Search the data for lines holding the word "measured". State how many there are, and nothing else.

GIVEN MATERIAL:
======
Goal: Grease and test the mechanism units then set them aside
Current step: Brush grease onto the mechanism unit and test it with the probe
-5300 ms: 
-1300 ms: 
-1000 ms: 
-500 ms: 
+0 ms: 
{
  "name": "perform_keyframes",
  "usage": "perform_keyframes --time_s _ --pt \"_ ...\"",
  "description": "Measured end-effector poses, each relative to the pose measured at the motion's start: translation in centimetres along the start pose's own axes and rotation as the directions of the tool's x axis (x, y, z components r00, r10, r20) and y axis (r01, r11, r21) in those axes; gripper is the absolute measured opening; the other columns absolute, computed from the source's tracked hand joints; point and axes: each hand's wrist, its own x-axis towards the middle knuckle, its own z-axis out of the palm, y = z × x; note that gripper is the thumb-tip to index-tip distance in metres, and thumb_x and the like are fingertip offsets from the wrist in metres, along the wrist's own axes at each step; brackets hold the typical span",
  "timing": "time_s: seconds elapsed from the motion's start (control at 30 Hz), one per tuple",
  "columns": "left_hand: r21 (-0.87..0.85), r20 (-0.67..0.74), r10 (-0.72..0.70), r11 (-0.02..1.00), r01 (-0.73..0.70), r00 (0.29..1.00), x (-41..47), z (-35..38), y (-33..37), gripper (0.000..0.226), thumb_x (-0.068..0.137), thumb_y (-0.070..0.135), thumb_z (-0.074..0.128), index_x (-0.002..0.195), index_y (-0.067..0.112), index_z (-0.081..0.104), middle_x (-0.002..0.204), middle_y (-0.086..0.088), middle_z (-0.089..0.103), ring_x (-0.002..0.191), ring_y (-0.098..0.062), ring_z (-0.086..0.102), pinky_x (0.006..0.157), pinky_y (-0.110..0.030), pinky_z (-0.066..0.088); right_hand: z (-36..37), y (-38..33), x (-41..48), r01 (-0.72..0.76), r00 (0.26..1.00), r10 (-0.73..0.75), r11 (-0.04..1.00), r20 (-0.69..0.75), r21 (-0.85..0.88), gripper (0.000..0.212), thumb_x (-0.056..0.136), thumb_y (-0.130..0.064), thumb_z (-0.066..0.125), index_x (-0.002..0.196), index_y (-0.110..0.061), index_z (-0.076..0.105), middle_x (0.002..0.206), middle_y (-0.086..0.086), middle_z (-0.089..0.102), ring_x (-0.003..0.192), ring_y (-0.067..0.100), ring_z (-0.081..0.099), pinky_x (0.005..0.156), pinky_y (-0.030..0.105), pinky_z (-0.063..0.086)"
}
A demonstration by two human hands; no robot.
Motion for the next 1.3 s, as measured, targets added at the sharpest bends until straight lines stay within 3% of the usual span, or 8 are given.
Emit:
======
RESPONSE AREA: 2